I need the entries printed again word for word, without the images.

Start of Input material

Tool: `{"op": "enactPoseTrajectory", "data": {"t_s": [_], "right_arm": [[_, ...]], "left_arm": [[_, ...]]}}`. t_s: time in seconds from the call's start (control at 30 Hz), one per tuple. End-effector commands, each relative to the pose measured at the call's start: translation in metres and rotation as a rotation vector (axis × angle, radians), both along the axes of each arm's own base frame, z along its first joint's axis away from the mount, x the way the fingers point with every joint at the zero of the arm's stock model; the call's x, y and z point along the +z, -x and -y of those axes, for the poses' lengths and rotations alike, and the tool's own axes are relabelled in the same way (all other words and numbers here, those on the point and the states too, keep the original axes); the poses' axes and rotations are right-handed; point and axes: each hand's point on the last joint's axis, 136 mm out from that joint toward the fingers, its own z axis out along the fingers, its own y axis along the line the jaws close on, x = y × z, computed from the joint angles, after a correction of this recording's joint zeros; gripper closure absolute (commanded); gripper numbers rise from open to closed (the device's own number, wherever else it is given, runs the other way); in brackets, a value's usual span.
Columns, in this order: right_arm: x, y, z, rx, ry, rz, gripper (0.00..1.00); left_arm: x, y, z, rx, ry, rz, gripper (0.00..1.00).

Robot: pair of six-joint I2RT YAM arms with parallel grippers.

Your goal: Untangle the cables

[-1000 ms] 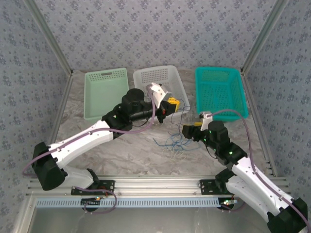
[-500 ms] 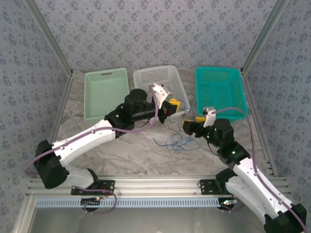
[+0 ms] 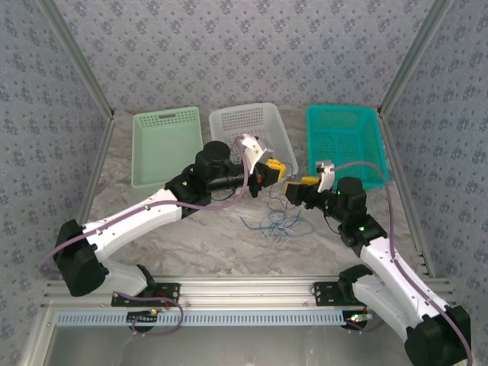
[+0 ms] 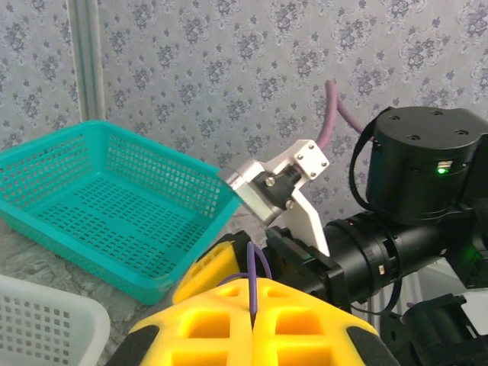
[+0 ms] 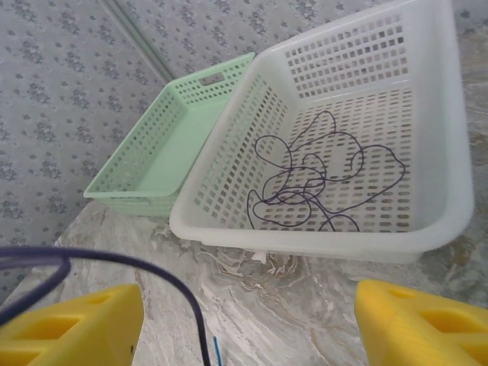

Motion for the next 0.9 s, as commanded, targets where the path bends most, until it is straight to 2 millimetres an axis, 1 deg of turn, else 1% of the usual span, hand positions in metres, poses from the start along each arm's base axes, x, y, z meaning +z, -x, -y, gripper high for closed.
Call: {"op": "enactPoseTrajectory", "data": {"t_s": [0.0,0.07,0.2,0.23,0.27,0.3,0.33,0.37,0.4,0.43,0.5,0.53,0.57,0.63,0.7,0.77,0.87], "right_arm": [[0.021,-0.005,-0.009,0.048,-0.031,0.068,0.3],[0.019,-0.007,-0.014,0.071,-0.031,0.06,0.41],[0.014,-0.005,-0.019,0.099,0.008,0.044,0.74],[0.014,-0.004,-0.018,0.098,0.017,0.047,0.84],[0.014,-0.003,-0.017,0.092,0.024,0.049,0.93],[0.015,-0.002,-0.015,0.086,0.031,0.05,1.0],[0.016,-0.001,-0.014,0.083,0.037,0.055,1.0],[0.017,0.0,-0.013,0.083,0.04,0.055,1.0],[0.017,0.001,-0.012,0.078,0.044,0.055,1.0],[0.018,0.002,-0.009,0.067,0.049,0.054,1.0],[0.019,0.002,-0.004,0.039,0.061,0.054,1.0],[0.02,0.002,-0.001,0.028,0.061,0.053,1.0],[0.022,0.002,0.001,0.021,0.057,0.056,1.0],[0.026,0.002,0.004,0.015,0.049,0.053,1.0],[0.031,0.001,0.004,0.012,0.047,0.058,1.0],[0.037,0.002,0.002,0.026,0.037,0.074,1.0],[0.049,0.008,-0.005,0.077,0.022,0.096,1.0]], "left_arm": [[0.017,0.007,0.001,-0.043,0.068,0.015,1.0],[0.018,0.006,0.001,-0.042,0.08,0.011,1.0],[0.018,0.003,0.0,-0.022,0.079,0.012,0.98],[0.017,0.003,0.0,-0.022,0.075,0.01,0.96],[0.016,0.002,0.0,-0.018,0.072,0.004,0.92],[0.013,0.0,0.001,-0.011,0.066,-0.005,0.88],[0.011,-0.001,0.001,-0.01,0.061,-0.011,0.85],[0.009,0.0,0.002,-0.012,0.057,-0.018,0.79],[0.007,0.0,0.002,-0.012,0.049,-0.024,0.63],[0.003,-0.001,0.002,-0.007,0.037,-0.028,0.42],[-0.008,-0.005,-0.002,0.022,-0.015,-0.029,0.14],[-0.015,-0.008,-0.006,0.052,-0.046,-0.027,0.04],[-0.021,-0.011,-0.01,0.08,-0.073,-0.025,0.01],[-0.032,-0.013,-0.019,0.113,-0.102,-0.019,0.01],[-0.041,-0.011,-0.023,0.113,-0.111,-0.002,0.01],[-0.05,-0.011,-0.026,0.115,-0.136,0.024,0.0],[-0.061,-0.019,-0.029,0.143,-0.178,0.04,0.01]]}}
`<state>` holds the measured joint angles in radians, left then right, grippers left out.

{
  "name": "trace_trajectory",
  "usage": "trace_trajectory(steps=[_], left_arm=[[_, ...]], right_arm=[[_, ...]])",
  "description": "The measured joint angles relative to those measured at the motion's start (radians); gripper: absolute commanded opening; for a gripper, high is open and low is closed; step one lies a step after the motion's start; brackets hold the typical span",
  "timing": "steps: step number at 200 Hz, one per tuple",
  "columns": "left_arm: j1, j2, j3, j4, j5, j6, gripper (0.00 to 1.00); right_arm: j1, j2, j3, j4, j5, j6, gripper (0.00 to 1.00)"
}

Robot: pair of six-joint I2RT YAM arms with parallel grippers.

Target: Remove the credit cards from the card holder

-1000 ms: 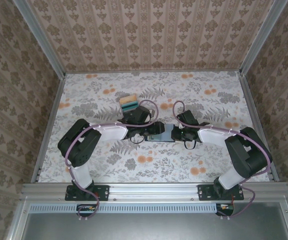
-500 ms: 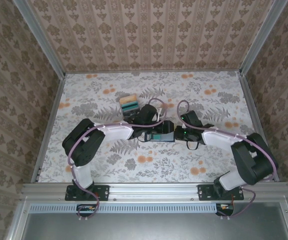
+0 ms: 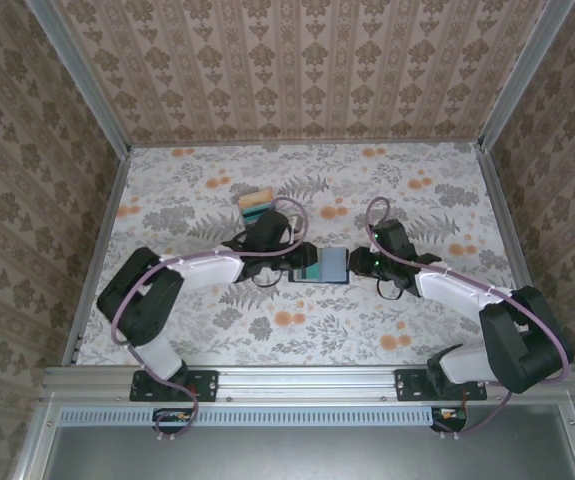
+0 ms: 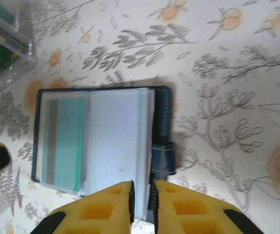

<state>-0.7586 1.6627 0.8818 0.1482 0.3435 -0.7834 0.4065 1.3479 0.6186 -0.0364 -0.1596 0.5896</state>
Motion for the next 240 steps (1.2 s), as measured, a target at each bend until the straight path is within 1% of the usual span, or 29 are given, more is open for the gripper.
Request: trace_trajectory(steps=[7, 19, 25, 49, 88, 146, 183, 240], left_arm=[[0.017, -0.022, -0.010, -0.013, -0.008, 0.015, 0.05], [0.044, -0.044, -0.026, -0.026, -0.018, 0.023, 0.03], [0.058, -0.047, -0.034, -0.026, -0.018, 0.028, 0.00], [0.098, -0.026, -0.055, -0.040, -0.018, 0.047, 0.00], [0.098, 0.066, -0.055, -0.036, 0.006, 0.059, 0.00], [0.098, 0.131, -0.044, 0.016, 0.039, 0.058, 0.00], [0.098, 0.138, -0.044, 0.032, 0.044, 0.053, 0.00], [0.096, 0.138, -0.044, 0.032, 0.042, 0.050, 0.00]], right_arm=[[0.014, 0.000, 0.002, 0.003, -0.006, 0.000, 0.20], [0.039, 0.000, 0.008, 0.003, -0.016, 0.001, 0.20], [0.051, 0.001, 0.015, 0.003, -0.020, 0.001, 0.19], [0.091, 0.044, 0.078, 0.006, -0.042, 0.013, 0.19], [0.122, 0.180, 0.172, 0.011, -0.078, 0.034, 0.18], [0.127, 0.313, 0.212, 0.011, -0.118, 0.050, 0.17], [0.127, 0.347, 0.224, 0.010, -0.115, 0.051, 0.19], [0.124, 0.349, 0.224, 0.002, -0.076, 0.051, 0.20]])
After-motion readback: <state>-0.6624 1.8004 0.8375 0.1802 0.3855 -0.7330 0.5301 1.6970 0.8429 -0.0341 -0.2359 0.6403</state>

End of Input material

§ **Expected answer**
Tool: `{"op": "enactPoseTrajectory", "data": {"t_s": [_], "right_arm": [[_, ...]], "left_arm": [[_, ...]]}}`. t_s: time in seconds from the call's start (control at 30 Hz), one per tuple. End-effector commands, each relative to the pose measured at the call's start: translation in metres and rotation as a rotation vector (axis × angle, radians), both along the axes of each arm's own base frame, z along its first joint's axis away from the mount, x the way the fingers point with every joint at the zero of the arm's stock model; the call's x, y and z point along the +z, -x and -y of those axes, for the poses' lengths and rotations alike, and the tool's own axes are relabelled in the same way (all other words and numbers here, those on the point and the states too, keep the original axes); the poses' axes and rotations are right-handed; point and axes: each hand's point on the last joint's axis, 136 mm out from that joint toward the fingers, its own z axis out along the fingers, its own y axis along the line the jaws close on, x = y × z, computed from the joint angles, after a correction of this recording's joint zeros; gripper closure absolute (commanded); gripper numbers rise from open to closed (the device's own number, wherever else it is given, runs the other way); in brackets, a value's usual span.
Columns, in this order: right_arm: x, y, z, rx, ry, rz, gripper (0.00..1.00); left_arm: x, y, z, rx, ry, rz, gripper (0.00..1.00).

Robot: pair of six-joint I2RT YAM arms with parallel grippers.

Your goal: Untangle the cables

[-1000 ms] 
[-500 ms] 
[+0 ms] 
[+0 ms] 
[+0 ms] 

Motion for the next 0.9 s, as commanded, targets where the path bends most, until it is straight to 2 millimetres an axis, 1 deg of turn, else 1% of the usual span, hand positions in metres, poses from the start along each arm's base axes, x, y, z meaning +z, -x, -y, gripper high for closed.
Call: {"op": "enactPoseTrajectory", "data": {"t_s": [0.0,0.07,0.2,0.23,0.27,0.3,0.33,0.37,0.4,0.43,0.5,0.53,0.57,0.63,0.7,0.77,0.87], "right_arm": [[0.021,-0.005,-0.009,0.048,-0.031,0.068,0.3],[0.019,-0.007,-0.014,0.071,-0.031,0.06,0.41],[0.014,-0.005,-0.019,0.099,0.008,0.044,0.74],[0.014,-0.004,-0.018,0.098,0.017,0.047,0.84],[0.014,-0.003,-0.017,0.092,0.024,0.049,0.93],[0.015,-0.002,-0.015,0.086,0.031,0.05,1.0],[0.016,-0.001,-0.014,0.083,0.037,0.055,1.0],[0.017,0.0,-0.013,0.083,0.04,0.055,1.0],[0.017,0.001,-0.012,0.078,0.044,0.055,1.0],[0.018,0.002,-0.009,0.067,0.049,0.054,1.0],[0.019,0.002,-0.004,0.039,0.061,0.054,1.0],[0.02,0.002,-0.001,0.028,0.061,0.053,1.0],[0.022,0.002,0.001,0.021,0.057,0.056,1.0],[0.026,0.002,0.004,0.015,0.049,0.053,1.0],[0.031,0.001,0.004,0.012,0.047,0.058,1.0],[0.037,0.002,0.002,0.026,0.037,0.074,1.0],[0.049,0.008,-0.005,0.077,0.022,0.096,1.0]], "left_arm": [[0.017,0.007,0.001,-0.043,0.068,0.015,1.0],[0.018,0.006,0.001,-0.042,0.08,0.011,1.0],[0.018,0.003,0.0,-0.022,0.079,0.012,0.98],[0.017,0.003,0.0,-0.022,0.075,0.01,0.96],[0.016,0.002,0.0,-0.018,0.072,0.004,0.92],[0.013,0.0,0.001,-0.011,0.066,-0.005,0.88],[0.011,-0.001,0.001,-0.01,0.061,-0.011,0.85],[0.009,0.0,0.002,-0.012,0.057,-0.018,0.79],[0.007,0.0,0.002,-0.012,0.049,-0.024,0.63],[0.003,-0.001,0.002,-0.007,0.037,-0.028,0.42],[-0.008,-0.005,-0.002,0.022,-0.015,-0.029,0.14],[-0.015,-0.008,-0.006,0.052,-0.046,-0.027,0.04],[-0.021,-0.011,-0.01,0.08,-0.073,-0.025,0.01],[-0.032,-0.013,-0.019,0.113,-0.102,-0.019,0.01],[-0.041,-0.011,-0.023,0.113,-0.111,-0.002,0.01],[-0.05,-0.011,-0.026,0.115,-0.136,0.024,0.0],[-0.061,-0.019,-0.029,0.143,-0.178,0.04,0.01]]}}
`<state>` holds the measured joint angles in radians, left then right, grippers left out.

{
  "name": "trace_trajectory",
  "usage": "trace_trajectory(steps=[_], left_arm=[[_, ...]], right_arm=[[_, ...]])",
  "description": "The measured joint angles relative to those measured at the motion's start (radians); gripper: absolute commanded opening; for a gripper, high is open and low is closed; step one lies a step after the motion's start; brackets hold the typical span",
  "timing": "steps: step number at 200 Hz, one per tuple",
  "columns": "left_arm: j1, j2, j3, j4, j5, j6, gripper (0.00 to 1.00); right_arm: j1, j2, j3, j4, j5, j6, gripper (0.00 to 1.00)"
}

Robot: pair of six-joint I2RT YAM arms with parallel grippers.

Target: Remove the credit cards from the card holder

-1000 ms: 
-500 ms: 
+0 ms: 
+0 ms: 

<state>-0.7586 1.6627 0.8818 0.1482 0.3435 -0.7834 0.4065 1.3479 0.6186 -0.0364 -0.1596 0.5896</state>
Motion for the next 240 steps (1.2 s), as measured, a target at each bend until the straight path is within 1% of the usual span, or 29 are given, more is open for the gripper.
Request: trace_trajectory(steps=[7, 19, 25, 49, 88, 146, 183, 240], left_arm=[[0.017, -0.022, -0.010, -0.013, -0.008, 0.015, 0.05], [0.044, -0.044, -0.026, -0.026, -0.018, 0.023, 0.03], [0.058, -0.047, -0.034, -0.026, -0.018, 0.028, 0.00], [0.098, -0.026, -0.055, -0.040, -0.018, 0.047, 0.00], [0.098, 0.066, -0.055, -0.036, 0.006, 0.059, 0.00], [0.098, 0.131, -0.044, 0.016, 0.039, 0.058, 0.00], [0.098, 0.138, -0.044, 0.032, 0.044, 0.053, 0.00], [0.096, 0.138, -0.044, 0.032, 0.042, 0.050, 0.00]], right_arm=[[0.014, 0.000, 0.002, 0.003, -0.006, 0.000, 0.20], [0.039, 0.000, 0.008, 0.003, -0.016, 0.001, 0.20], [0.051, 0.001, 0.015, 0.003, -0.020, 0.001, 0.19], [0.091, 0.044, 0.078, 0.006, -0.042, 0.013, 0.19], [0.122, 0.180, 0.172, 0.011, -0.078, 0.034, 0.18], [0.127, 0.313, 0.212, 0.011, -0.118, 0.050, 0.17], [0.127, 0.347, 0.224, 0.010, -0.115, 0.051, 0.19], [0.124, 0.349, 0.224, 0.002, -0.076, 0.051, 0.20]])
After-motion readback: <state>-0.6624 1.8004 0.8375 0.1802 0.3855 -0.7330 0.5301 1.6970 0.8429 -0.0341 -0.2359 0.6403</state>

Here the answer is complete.